▶ _PROBLEM REQUIREMENTS_: Please restate the material below word for word, from the first line through the one that contains "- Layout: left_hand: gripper", inclusive.

▶ _SOURCE MATERIAL_:
· · · · ·
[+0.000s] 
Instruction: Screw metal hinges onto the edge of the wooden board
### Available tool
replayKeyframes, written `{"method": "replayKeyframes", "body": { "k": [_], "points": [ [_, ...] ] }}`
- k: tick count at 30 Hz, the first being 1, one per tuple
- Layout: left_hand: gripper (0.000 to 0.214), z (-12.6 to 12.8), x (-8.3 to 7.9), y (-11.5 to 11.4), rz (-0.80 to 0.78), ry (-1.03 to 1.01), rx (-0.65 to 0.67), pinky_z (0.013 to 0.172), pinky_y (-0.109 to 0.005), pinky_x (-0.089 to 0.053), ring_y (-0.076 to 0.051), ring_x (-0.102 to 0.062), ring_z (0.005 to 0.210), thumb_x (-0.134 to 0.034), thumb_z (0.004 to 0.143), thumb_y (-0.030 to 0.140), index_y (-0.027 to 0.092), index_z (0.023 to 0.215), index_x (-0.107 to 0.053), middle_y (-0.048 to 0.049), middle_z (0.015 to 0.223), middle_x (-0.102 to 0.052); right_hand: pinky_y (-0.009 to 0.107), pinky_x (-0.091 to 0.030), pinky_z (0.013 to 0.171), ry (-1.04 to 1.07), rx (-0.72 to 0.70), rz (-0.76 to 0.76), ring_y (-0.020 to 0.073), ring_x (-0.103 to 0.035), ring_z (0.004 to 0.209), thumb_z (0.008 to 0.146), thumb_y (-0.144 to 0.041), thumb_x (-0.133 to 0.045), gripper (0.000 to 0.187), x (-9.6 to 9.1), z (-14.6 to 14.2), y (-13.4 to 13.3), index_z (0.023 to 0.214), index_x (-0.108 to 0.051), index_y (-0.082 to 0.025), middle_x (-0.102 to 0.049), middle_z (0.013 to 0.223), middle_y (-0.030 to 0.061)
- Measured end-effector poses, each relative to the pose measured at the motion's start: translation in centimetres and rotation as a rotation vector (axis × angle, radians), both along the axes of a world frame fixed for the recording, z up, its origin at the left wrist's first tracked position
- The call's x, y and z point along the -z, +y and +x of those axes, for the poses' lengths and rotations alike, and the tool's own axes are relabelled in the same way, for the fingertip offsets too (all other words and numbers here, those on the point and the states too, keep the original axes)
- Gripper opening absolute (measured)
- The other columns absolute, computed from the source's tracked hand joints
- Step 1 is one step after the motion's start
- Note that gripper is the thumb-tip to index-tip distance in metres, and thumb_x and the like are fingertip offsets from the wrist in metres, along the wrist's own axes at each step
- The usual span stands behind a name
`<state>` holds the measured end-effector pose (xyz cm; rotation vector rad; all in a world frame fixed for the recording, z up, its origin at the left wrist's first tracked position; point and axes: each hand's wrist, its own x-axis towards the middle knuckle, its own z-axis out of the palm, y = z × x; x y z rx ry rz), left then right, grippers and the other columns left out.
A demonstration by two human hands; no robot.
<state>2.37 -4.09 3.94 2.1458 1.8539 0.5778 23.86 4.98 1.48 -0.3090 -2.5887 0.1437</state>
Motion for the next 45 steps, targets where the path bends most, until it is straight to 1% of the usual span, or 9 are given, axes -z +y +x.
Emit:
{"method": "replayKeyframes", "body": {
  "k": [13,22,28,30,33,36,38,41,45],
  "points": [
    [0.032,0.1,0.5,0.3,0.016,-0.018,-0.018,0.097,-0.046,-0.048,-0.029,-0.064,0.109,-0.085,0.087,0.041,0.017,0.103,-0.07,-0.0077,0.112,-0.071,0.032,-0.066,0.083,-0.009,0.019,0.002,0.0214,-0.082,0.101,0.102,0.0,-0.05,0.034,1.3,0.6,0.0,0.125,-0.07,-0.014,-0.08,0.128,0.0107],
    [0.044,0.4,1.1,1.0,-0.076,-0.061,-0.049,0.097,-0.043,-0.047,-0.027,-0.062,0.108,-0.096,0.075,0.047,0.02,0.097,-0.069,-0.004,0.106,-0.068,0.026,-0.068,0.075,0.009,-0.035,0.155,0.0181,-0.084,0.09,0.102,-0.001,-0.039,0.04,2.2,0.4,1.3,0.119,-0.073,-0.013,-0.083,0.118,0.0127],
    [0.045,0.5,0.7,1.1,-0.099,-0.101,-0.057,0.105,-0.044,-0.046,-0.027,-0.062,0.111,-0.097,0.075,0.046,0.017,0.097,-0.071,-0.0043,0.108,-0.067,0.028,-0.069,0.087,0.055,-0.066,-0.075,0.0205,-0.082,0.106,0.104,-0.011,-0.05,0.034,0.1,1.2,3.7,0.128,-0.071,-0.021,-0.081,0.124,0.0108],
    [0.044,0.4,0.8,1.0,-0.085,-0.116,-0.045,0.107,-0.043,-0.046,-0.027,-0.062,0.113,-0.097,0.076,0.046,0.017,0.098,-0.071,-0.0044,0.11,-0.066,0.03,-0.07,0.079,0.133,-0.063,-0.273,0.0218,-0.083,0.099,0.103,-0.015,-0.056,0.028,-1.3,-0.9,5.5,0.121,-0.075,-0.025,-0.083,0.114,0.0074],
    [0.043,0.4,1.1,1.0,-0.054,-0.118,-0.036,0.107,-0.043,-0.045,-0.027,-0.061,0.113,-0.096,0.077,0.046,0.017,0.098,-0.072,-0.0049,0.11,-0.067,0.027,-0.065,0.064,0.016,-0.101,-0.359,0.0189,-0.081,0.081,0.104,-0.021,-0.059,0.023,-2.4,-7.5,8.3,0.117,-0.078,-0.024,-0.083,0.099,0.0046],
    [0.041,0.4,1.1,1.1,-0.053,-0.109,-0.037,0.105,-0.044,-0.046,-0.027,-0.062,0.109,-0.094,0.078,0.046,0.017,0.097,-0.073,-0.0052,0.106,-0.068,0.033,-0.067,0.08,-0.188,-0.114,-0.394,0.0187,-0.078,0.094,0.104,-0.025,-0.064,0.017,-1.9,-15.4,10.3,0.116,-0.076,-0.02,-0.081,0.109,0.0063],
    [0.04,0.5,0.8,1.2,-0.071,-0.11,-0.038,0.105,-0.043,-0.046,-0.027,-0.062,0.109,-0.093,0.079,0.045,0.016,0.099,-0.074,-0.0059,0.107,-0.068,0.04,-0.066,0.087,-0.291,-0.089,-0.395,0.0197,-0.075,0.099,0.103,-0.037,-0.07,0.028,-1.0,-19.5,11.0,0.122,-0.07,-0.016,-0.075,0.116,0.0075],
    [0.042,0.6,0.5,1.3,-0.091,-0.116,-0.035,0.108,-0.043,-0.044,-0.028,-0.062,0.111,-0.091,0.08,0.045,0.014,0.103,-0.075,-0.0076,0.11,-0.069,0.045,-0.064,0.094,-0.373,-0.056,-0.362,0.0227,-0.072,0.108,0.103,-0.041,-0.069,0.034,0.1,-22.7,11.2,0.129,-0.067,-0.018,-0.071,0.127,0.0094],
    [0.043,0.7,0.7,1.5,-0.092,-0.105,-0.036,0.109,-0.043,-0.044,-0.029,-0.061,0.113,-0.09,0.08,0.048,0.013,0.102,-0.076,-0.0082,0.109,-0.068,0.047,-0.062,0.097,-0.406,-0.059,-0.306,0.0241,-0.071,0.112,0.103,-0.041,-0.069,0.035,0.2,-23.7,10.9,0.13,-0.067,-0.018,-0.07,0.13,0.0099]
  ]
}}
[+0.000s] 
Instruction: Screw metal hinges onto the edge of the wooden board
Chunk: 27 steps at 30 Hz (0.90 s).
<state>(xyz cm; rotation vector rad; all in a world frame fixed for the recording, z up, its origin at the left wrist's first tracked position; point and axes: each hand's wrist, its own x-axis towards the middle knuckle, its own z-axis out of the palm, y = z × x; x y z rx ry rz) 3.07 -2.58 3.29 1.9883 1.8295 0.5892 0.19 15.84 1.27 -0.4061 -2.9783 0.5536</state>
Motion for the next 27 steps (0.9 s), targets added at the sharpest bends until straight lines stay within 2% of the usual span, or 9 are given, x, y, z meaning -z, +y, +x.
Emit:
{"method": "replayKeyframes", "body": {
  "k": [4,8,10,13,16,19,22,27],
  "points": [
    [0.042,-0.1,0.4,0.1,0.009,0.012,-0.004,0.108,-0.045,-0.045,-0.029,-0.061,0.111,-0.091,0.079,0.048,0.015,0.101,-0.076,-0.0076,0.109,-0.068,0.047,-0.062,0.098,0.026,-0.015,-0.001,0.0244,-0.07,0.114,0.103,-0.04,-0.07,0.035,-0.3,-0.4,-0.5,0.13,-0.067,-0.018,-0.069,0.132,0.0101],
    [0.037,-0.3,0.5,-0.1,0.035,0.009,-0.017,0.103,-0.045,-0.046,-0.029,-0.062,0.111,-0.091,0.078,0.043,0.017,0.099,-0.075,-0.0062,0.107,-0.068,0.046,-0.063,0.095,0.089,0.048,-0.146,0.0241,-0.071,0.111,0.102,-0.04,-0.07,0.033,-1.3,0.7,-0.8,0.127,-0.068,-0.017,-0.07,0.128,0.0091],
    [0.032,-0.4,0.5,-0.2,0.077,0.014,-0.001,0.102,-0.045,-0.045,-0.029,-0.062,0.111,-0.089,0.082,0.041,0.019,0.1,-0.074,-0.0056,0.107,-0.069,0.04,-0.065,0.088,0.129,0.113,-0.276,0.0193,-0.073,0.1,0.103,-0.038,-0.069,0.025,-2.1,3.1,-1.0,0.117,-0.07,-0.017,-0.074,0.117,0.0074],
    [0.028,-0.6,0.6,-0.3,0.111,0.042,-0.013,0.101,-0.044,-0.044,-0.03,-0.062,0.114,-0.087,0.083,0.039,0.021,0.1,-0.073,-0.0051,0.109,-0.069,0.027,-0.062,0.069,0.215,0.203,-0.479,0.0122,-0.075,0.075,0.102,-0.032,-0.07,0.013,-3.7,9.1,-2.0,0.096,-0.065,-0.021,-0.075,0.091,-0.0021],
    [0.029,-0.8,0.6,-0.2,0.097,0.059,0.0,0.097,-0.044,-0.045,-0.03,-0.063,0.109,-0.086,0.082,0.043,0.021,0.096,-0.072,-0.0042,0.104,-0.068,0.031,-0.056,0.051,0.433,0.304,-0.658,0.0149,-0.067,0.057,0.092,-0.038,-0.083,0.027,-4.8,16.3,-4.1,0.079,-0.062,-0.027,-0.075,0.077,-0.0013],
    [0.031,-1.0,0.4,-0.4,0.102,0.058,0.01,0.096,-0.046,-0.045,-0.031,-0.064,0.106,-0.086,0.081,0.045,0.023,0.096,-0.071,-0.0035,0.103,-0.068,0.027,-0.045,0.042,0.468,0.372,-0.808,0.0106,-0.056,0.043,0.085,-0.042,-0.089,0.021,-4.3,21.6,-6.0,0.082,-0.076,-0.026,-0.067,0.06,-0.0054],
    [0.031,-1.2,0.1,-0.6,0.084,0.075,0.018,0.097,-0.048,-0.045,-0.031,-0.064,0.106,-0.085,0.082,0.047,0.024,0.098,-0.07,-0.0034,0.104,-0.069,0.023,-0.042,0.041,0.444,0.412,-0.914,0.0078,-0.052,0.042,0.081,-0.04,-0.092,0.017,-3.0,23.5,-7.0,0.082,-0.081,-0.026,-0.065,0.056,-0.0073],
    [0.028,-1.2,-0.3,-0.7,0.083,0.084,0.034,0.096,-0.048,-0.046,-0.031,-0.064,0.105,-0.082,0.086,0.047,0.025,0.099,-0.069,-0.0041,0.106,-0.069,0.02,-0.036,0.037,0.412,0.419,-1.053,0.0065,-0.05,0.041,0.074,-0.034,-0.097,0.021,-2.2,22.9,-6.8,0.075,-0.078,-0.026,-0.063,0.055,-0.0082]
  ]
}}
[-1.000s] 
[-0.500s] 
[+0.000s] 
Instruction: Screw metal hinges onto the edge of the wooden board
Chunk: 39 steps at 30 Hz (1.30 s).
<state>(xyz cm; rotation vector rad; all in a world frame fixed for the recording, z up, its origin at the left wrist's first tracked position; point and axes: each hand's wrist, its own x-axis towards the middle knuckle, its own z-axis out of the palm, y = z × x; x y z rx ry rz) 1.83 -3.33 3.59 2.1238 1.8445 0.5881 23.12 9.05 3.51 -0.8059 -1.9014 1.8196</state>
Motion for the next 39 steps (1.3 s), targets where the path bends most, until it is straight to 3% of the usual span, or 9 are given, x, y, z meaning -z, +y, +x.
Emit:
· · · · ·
▶ _WRITTEN SOLUTION_:
[+0.000s] 
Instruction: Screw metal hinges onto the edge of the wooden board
### Available tool
replayKeyframes, written `{"method": "replayKeyframes", "body": { "k": [_], "points": [ [_, ...] ] }}`
- k: tick count at 30 Hz, the first being 1, one per tuple
- Layout: left_hand: gripper (0.000 to 0.214), z (-12.6 to 12.8), x (-8.3 to 7.9), y (-11.5 to 11.4), rz (-0.80 to 0.78), ry (-1.03 to 1.01), rx (-0.65 to 0.67), pinky_z (0.013 to 0.172), pinky_y (-0.109 to 0.005), pinky_x (-0.089 to 0.053), ring_y (-0.076 to 0.051), ring_x (-0.102 to 0.062), ring_z (0.005 to 0.210), thumb_x (-0.134 to 0.034), thumb_z (0.004 to 0.143), thumb_y (-0.030 to 0.140), index_y (-0.027 to 0.092), index_z (0.023 to 0.215), index_x (-0.107 to 0.053), middle_y (-0.048 to 0.049), middle_z (0.015 to 0.223), middle_x (-0.102 to 0.052); right_hand: pinky_y (-0.009 to 0.107), pinky_x (-0.091 to 0.030), pinky_z (0.013 to 0.171), ry (-1.04 to 1.07), rx (-0.72 to 0.70), rz (-0.76 to 0.76), ring_y (-0.020 to 0.073), ring_x (-0.103 to 0.035), ring_z (0.004 to 0.209), thumb_z (0.008 to 0.146), thumb_y (-0.144 to 0.041), thumb_x (-0.133 to 0.045), gripper (0.000 to 0.187), x (-9.6 to 9.1), z (-14.6 to 14.2), y (-13.4 to 13.3), index_z (0.023 to 0.214), index_x (-0.108 to 0.051), index_y (-0.082 to 0.025), middle_x (-0.102 to 0.049), middle_z (0.013 to 0.223), middle_y (-0.030 to 0.061)

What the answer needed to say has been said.